The present invention relates to a method for removing radionuclides using microalgae.

With increasing radioactive waste emissions due to increased use of nuclear energy, interest in safety of nuclear power has been increasing, and proper treatment of radioactive waste has become a technically or environmentally important issue. Currently, most low-level radioactive waste liquids are processed using ion exchange resins. However, the ion - exchange resin has low selectivity, and when the radioactive waste solution contains a large amount of general chemical components (calcium, magnesium, etc.), the lifetime is short and it is not effective. In addition, the waste ion exchange resin has a problem of low solubility of solidified bodies due to problems such as swelling when solidified.
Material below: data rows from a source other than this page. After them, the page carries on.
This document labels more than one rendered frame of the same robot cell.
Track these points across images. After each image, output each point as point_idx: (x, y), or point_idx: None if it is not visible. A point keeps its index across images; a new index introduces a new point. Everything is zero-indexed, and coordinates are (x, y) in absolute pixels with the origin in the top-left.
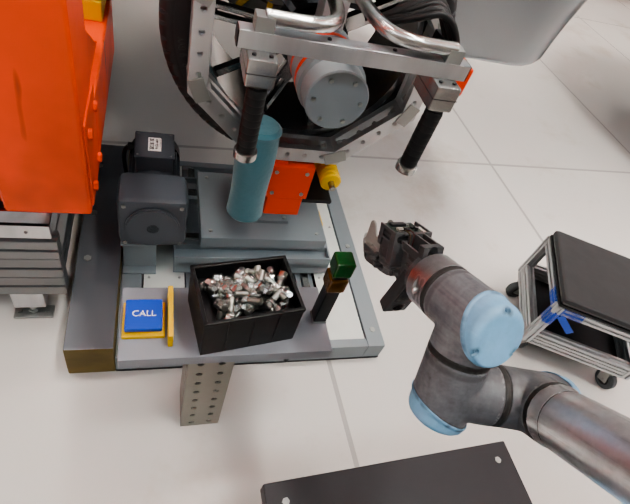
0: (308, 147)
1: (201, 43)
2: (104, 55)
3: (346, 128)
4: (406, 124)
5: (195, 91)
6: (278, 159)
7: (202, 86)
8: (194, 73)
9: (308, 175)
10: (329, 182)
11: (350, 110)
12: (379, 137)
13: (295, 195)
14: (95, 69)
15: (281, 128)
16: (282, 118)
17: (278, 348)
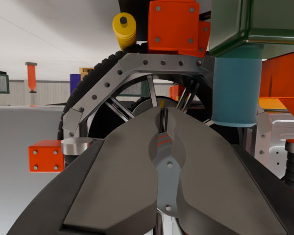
0: (159, 71)
1: (261, 161)
2: (272, 89)
3: (121, 85)
4: (69, 111)
5: (266, 122)
6: (189, 56)
7: (261, 127)
8: (266, 136)
9: (156, 38)
10: (126, 25)
11: (164, 178)
12: (91, 92)
13: (164, 6)
14: None
15: (213, 121)
16: (170, 74)
17: None
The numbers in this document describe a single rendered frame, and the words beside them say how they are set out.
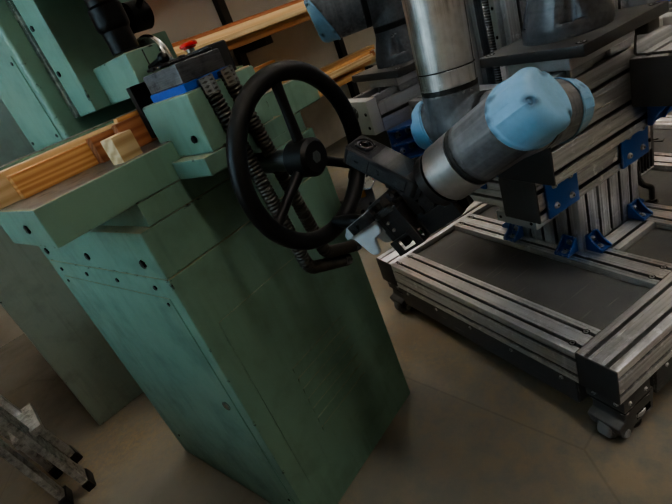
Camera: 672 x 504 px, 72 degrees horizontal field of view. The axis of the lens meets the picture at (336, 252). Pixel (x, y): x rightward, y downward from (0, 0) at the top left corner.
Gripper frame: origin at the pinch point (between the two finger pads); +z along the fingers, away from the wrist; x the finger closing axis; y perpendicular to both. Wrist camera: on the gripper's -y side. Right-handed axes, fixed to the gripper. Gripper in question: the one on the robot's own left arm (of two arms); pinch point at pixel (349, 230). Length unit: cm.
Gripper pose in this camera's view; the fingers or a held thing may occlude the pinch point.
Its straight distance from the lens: 72.5
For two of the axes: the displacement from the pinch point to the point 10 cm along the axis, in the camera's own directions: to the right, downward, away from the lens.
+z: -4.8, 3.8, 7.9
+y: 6.6, 7.5, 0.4
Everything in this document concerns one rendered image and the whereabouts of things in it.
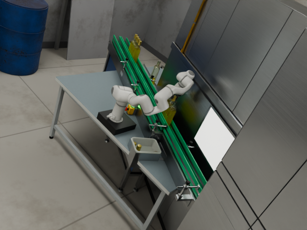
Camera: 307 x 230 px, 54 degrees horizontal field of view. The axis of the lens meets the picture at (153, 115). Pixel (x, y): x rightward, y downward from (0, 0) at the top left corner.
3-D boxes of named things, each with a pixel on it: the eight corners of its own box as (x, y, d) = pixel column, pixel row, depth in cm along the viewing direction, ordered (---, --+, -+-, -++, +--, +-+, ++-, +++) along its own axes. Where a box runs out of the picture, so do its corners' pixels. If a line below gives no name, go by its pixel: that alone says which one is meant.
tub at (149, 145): (158, 161, 242) (162, 153, 237) (132, 159, 232) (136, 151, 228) (152, 146, 255) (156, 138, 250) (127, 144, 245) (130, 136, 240)
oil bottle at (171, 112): (168, 128, 262) (177, 108, 251) (162, 128, 259) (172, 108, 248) (166, 124, 266) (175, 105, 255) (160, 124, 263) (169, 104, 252)
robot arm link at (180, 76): (187, 80, 224) (177, 71, 226) (180, 90, 232) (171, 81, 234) (197, 74, 235) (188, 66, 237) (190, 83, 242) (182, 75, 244)
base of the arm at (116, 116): (111, 124, 249) (117, 109, 242) (103, 115, 255) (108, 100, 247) (125, 121, 261) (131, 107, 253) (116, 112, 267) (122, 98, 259)
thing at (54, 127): (137, 245, 261) (167, 190, 225) (48, 136, 331) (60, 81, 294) (145, 240, 268) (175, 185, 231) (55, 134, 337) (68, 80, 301)
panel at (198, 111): (219, 179, 213) (243, 143, 196) (216, 179, 212) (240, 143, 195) (175, 104, 280) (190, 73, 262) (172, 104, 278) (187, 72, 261)
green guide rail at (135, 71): (161, 130, 255) (165, 122, 251) (161, 130, 255) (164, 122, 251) (118, 41, 384) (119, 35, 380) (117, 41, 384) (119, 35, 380)
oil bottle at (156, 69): (153, 85, 320) (162, 63, 307) (148, 83, 319) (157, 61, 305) (153, 82, 325) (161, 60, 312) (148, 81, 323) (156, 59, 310)
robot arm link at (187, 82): (163, 90, 228) (182, 75, 237) (175, 102, 225) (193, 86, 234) (165, 84, 221) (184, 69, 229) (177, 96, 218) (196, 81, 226)
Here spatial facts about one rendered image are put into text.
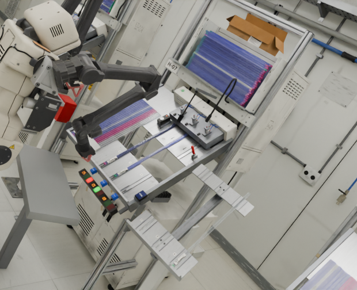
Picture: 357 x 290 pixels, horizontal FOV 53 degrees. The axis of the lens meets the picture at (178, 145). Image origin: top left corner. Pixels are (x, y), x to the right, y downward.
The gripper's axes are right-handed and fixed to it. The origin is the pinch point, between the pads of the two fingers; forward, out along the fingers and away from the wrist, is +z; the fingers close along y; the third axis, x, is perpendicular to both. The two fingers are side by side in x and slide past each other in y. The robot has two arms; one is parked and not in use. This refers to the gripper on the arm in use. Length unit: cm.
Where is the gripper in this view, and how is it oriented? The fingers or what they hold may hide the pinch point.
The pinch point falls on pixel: (88, 160)
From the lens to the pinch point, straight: 194.2
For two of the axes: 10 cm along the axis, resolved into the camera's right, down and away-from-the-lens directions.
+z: 0.1, 7.0, 7.1
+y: -6.2, -5.6, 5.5
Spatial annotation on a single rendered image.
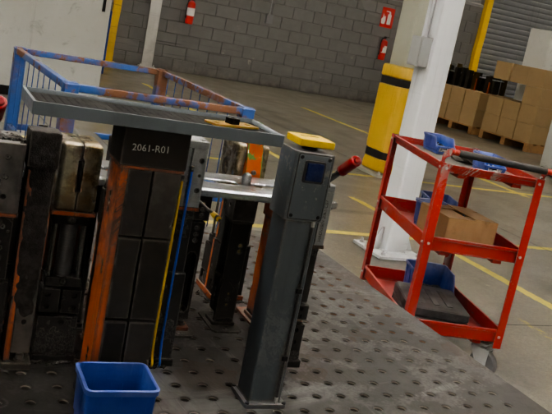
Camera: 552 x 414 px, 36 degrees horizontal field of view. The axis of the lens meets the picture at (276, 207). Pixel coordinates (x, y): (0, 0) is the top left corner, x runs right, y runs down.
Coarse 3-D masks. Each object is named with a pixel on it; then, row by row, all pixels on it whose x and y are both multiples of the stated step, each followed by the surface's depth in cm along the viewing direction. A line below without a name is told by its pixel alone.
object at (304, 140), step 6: (288, 132) 139; (294, 132) 139; (288, 138) 138; (294, 138) 136; (300, 138) 134; (306, 138) 135; (312, 138) 136; (318, 138) 138; (324, 138) 139; (300, 144) 134; (306, 144) 134; (312, 144) 135; (318, 144) 135; (324, 144) 135; (330, 144) 136; (312, 150) 137
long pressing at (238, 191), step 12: (24, 168) 146; (216, 180) 172; (228, 180) 173; (240, 180) 175; (252, 180) 178; (264, 180) 180; (204, 192) 159; (216, 192) 160; (228, 192) 161; (240, 192) 162; (252, 192) 164; (264, 192) 168; (336, 204) 172
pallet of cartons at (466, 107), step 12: (444, 96) 1589; (456, 96) 1561; (468, 96) 1533; (480, 96) 1508; (504, 96) 1559; (444, 108) 1586; (456, 108) 1558; (468, 108) 1530; (480, 108) 1515; (444, 120) 1626; (456, 120) 1556; (468, 120) 1528; (480, 120) 1523; (468, 132) 1526
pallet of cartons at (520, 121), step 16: (496, 64) 1477; (512, 64) 1444; (512, 80) 1443; (528, 80) 1410; (544, 80) 1380; (496, 96) 1486; (528, 96) 1407; (544, 96) 1387; (496, 112) 1469; (512, 112) 1437; (528, 112) 1405; (544, 112) 1397; (496, 128) 1468; (512, 128) 1435; (528, 128) 1404; (544, 128) 1407; (512, 144) 1458; (528, 144) 1400; (544, 144) 1417
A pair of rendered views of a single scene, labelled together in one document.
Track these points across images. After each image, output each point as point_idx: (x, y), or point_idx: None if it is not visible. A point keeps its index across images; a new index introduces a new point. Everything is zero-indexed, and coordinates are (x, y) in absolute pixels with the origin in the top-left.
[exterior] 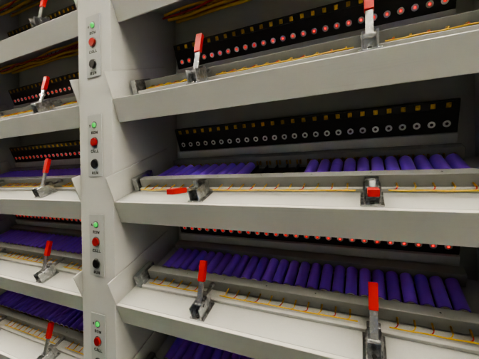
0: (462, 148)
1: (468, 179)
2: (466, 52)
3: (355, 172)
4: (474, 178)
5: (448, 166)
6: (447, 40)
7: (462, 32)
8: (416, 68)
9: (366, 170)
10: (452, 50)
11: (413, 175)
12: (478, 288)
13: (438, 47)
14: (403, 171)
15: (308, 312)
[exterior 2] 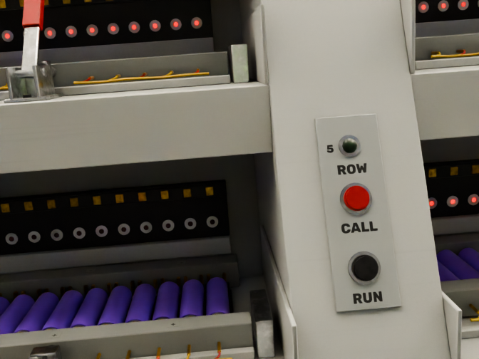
0: (234, 266)
1: (211, 338)
2: (176, 124)
3: (26, 334)
4: (219, 335)
5: (194, 308)
6: (145, 102)
7: (165, 92)
8: (105, 142)
9: (57, 326)
10: (155, 120)
11: (125, 337)
12: None
13: (132, 111)
14: (113, 328)
15: None
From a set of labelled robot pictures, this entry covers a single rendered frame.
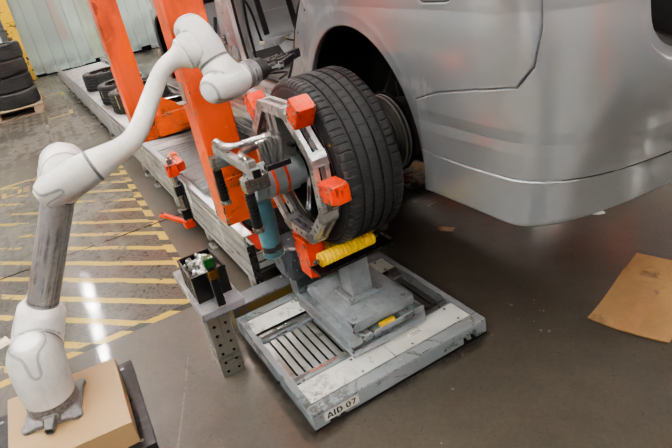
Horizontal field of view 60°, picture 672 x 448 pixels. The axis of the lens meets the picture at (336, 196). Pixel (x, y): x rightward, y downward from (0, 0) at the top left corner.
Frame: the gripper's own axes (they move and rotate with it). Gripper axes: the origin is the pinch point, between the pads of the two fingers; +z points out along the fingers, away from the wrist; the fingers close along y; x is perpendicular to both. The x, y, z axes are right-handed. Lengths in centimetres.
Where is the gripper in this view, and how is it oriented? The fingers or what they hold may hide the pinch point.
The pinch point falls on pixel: (292, 54)
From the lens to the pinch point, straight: 209.7
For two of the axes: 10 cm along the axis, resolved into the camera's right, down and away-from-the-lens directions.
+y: 8.1, 1.4, -5.7
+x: -1.5, -8.8, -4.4
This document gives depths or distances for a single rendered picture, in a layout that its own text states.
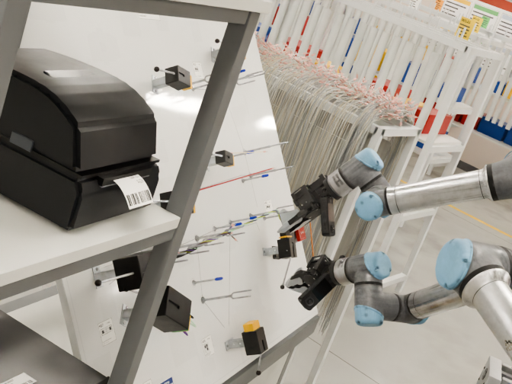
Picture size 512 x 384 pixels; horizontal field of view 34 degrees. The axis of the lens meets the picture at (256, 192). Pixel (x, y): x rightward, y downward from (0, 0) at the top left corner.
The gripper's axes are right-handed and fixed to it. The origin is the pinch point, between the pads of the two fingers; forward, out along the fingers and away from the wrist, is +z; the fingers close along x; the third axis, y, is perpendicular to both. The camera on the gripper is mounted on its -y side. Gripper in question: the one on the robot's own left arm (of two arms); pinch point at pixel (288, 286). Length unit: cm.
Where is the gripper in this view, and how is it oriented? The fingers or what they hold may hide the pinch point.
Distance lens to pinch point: 245.0
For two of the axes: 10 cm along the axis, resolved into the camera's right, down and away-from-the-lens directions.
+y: 4.4, -6.7, 6.0
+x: -6.0, -7.2, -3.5
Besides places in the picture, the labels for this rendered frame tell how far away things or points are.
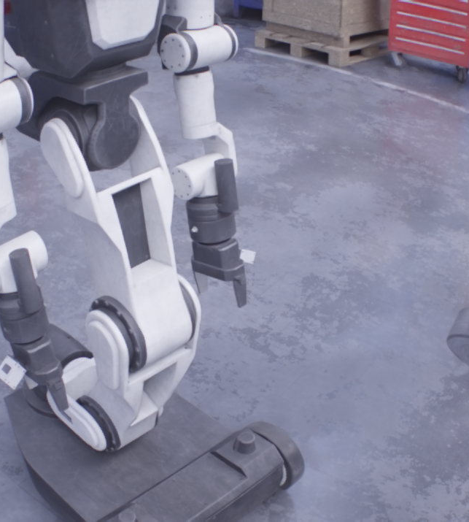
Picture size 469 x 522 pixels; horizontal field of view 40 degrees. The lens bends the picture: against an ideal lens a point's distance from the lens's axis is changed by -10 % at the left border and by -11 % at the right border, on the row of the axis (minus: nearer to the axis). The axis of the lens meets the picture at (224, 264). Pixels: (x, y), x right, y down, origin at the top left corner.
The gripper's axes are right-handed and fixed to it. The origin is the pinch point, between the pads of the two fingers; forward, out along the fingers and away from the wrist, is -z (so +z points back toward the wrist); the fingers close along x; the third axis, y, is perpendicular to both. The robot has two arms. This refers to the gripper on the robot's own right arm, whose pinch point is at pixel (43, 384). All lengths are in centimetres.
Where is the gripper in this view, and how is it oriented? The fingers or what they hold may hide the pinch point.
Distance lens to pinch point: 118.4
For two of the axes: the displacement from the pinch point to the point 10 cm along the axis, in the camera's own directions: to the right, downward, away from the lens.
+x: 7.1, 2.2, -6.7
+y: 6.9, -3.8, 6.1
Recently, a technique of separating metal ions by a microbial adsorbent (biosorbent) has been developed by using various microorganisms (bacteria, fungi, and algae) having various types of affinity with specific metal components. Currently, commercialized microbial adsorbents for industrial wastewater treatment are used for the removal of lead, gold, cadmium, zinc, and other heavy metals such as AlgaSORB [1] and AMT-BIOCLAIM (MRA) The removal of radionuclides by microbial adsorption has been studied relatively recently, but it has been reported that the specific radioactive components have better separation performance than ion exchange resins.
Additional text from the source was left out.